Higher-level signals in the SONET hierarchy are formed through synchronous, byte-interleaved multiplexing of lower-level signals. Using the notation from the previous paragraph, an OC-m signal is created by taking a single byte sequentially from each of the k OC-l frames. This creates an arrangement where the first group of k bytes in the OC-m frame is the first byte of each of the k OC-l frames, the second group of k bytes in the OC-m frame is the second byte of each of the k OC-l frames, etc. As the multiplexing is synchronous, bytes which were adjacent to each other in the lower-level OC-l signal are always only k bytes apart in the OC-m signal.

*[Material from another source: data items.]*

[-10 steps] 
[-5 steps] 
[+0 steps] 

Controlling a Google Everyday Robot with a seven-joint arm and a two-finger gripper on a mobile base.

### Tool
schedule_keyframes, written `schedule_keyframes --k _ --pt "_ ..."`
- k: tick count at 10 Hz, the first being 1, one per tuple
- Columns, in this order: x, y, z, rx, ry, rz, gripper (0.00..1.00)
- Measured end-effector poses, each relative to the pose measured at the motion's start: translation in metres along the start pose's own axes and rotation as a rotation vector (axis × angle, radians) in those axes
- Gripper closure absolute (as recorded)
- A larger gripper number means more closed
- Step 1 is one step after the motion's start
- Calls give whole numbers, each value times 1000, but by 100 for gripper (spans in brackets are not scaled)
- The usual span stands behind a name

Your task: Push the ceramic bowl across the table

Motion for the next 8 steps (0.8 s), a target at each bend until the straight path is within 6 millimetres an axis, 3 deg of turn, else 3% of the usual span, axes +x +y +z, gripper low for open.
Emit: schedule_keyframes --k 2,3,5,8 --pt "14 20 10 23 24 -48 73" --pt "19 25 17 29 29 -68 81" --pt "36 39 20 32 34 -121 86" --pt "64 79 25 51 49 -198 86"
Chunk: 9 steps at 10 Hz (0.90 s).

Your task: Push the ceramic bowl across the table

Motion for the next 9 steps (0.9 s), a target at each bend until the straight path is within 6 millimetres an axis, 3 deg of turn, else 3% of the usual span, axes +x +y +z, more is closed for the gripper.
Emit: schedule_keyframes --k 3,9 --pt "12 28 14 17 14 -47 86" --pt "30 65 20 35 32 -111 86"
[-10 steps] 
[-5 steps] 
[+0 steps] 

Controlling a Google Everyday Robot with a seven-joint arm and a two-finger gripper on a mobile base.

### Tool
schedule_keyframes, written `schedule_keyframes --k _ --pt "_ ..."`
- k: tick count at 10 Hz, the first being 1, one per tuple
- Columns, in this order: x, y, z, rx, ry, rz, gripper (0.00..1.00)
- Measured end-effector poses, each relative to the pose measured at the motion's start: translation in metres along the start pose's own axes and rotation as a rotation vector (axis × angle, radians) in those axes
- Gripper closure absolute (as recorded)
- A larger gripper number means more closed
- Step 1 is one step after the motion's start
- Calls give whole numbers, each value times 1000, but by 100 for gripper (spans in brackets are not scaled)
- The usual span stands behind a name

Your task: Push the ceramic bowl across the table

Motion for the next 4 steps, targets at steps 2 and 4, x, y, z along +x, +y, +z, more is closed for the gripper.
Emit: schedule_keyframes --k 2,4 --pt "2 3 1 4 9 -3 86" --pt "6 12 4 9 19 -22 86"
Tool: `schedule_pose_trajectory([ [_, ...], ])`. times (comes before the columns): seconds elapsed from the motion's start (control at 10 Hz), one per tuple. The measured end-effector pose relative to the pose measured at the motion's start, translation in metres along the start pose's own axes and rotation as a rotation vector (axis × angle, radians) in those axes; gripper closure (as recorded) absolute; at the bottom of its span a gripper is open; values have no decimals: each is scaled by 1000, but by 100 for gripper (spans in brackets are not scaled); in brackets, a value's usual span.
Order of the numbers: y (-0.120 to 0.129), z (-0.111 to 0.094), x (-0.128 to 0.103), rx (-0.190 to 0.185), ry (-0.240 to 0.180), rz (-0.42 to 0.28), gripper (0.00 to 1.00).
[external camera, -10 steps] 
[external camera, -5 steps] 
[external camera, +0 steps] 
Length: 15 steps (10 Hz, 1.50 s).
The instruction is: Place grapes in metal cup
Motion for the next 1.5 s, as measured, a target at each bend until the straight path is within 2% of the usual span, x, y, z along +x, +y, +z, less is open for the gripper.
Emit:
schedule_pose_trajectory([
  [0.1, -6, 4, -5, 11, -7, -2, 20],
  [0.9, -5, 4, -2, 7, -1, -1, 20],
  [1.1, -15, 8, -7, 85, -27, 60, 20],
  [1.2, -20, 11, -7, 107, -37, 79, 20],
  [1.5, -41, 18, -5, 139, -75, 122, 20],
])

Figure 2.6 SONET OC-3 frame structure

The SONET hierarchy also defines transport signals which allow higher data transfer rates to be realized without using the byte-interleaved scheme of multiplexing lower-level signals described previously. These signals are differentiated from the optical carrier signals described earlier by appending a letter 'c' designator to the optical carrier level value (OC-3c, for example). OC-nc signals have a frame size and data transfer rate which is identical to that of an OC-n signal. The frame structure of an OC-nc signal is identical to that of an OC-n with the exception of the POH portion of the frame; the POH in an OC-n signal is n columns wide, but is only a single column wide in an OC-nc frame. Data is mapped to the SPE of OC-nc signal in a manner similar to what was described previously for an OC-1 signal. Because an OC-nc signal is not created from multiplexing of lower-level signals, a byte-interleaved multiplexing scheme is not used to

map data into the SPE of these frames. Consequently, an OC-nc signal cannot be demultiplexed.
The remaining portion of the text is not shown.